Search the listing for the word "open" and return each line that contains it.

== Input data ==
────────────────────

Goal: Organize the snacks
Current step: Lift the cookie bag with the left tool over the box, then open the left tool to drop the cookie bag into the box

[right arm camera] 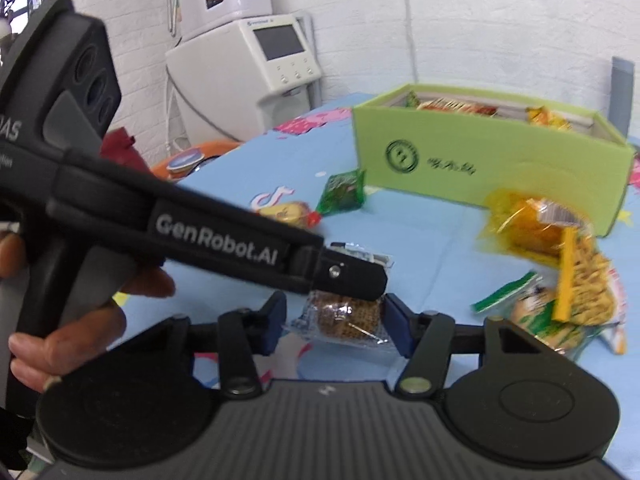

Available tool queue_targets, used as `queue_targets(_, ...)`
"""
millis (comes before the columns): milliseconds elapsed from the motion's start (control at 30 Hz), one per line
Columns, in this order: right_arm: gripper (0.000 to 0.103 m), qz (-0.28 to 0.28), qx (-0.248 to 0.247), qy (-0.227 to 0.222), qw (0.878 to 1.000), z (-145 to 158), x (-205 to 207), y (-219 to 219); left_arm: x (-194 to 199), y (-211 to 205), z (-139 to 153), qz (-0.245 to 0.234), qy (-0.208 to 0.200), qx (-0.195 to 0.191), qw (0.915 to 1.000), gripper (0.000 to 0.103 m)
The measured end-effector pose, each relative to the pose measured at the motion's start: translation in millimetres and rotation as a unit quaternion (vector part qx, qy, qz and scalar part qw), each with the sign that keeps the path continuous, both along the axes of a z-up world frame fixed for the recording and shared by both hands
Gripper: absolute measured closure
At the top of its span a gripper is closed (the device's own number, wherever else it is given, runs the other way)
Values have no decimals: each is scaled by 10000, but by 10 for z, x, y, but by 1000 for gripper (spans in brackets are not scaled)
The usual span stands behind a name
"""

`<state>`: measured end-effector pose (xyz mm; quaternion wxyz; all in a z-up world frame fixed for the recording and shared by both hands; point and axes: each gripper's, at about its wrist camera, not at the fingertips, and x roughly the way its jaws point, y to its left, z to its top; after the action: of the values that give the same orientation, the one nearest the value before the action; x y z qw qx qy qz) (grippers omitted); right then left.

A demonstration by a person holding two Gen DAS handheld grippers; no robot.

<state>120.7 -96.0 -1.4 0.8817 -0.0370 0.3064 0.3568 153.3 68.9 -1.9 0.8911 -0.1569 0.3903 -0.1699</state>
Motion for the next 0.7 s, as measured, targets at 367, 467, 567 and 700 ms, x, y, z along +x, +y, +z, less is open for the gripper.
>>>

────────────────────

== Written answer ==
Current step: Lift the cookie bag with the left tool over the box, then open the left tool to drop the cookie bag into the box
Motion for the next 0.7 s, as measured, targets at 367, 467, 567 and 700 ms, x, y, z along +x, +y, +z, less is open for the gripper.

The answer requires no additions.